- Full name: Chade Gillian Jansen
- Born: 26 August 2009 (age 17)

Gymnastics career
- Discipline: Rhythmic gymnastics
- Country represented: South Africa (2022-)
- Medal record
Rhythmic Gymnastics
Representing South Africa
African Championships
| Silver medal – second place | 2022 Cairo | Team |
| Silver medal – second place | 2024 Kigali | Team |
| Silver medal – second place | 2025 Cairo | Team |
| Silver medal – second place | 2026 Tshwane | Team |
| Bronze medal – third place | 2022 Cairo | Clubs |
| Bronze medal – third place | 2024 Kigali | All-Around |
| Bronze medal – third place | 2024 Kigali | Hoop |
| Bronze medal – third place | 2024 Kigali | Clubs |
| Bronze medal – third place | 2024 Kigali | Ribbon |

= Chade Jansen =

South African rhythmic gymnast

Chade Gillian Jansen (born 26 August 2009) is a South African rhythmic gymnast. She represents her country in international competitions.

== Biography ==

=== Junior ===
Jansen debuted internationally in 2022, when she was selected for the African Championships in Cairo. She won silver in teams and bronze with clubs.

The following year, she competed at the Julieta Shishmanova tournament in Bulgaria, where she placed 5th in the ribbon final and was also awarded a special prize for artistry. In July, she was selected for the Junior World Championships in Cluj-Napoca along with Tricha Richards and the junior group. There, she was 31st in teams, 44th with ball and 38th with clubs. In September, she won silver in the all-around and won gold in all the event finals at the Gym Games.

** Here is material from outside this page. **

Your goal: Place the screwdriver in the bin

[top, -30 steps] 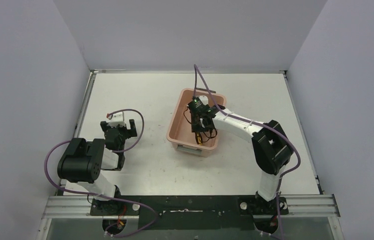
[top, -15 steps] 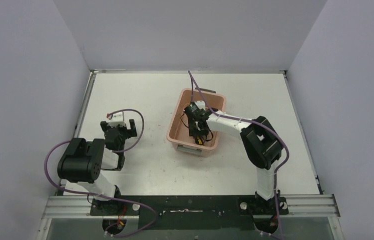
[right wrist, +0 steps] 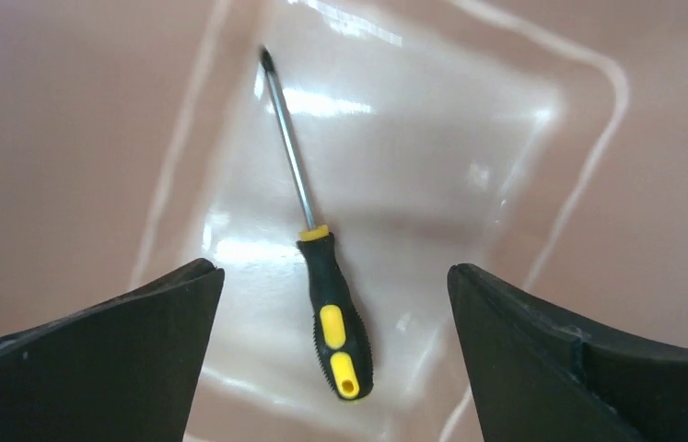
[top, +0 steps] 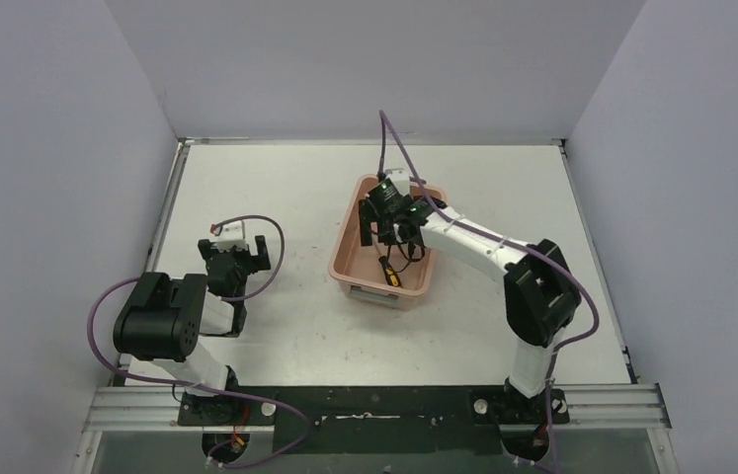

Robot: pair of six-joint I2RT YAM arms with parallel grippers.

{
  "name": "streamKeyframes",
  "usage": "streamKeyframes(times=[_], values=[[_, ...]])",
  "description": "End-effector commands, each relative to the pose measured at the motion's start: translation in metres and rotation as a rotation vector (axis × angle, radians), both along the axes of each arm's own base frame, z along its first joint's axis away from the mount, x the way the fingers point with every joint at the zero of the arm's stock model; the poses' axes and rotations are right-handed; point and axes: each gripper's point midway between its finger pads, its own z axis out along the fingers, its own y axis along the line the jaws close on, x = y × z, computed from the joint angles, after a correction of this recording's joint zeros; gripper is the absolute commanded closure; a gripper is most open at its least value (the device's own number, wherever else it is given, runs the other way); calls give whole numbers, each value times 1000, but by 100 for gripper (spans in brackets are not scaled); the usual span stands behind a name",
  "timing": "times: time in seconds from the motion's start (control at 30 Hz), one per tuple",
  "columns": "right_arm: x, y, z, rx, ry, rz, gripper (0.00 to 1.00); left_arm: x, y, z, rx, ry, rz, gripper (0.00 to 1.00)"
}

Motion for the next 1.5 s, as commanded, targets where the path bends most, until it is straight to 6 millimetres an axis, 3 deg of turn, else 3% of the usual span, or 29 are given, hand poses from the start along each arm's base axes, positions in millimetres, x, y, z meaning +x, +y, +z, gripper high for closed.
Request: streamKeyframes(times=[0.0,0.17,0.3,0.53,0.73,0.87,0.97,1.07,1.2,1.47], values=[[23,-7,116,61,-270,-10,0,9,-1,16,-5,-59,-1,3],[20,-27,170,88,-414,8,0,9,-1,16,-4,-58,-2,3],[24,-78,191,76,-511,-91,0,9,-2,16,-4,-59,-2,3],[19,-194,182,-9,-624,-310,0,9,-2,16,-5,-59,-1,3],[4,-265,137,-46,-671,-433,0,9,-1,16,-4,-59,-2,3],[-6,-279,105,-36,-735,-417,0,9,-1,16,-4,-60,-2,3],[-18,-287,70,-52,-738,-424,0,9,-1,16,-4,-60,-2,3],[-25,-286,52,-43,-735,-420,0,9,-1,16,-4,-60,-2,3],[-28,-284,42,-26,-738,-408,0,9,-2,16,-4,-59,-2,3],[-28,-285,45,-19,-755,-425,0,9,-2,16,-3,-62,-1,3]])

In 2024, she won silver in teams (along with her teammates Jeanne Marie Kitshoff, Kristen Hannie and Tricha Richards) at the African Championships in Kigali. Individually, she won four bronze medals, one in the all-around and three in the event finals with hoop, clubs and ribbon. At the Gym Games, she won gold in the all-around.

=== Senior ===
Jansen became a senior in 2025. In May, she was selected for the African Championships in Cairo along with Stephanie Dimitrova.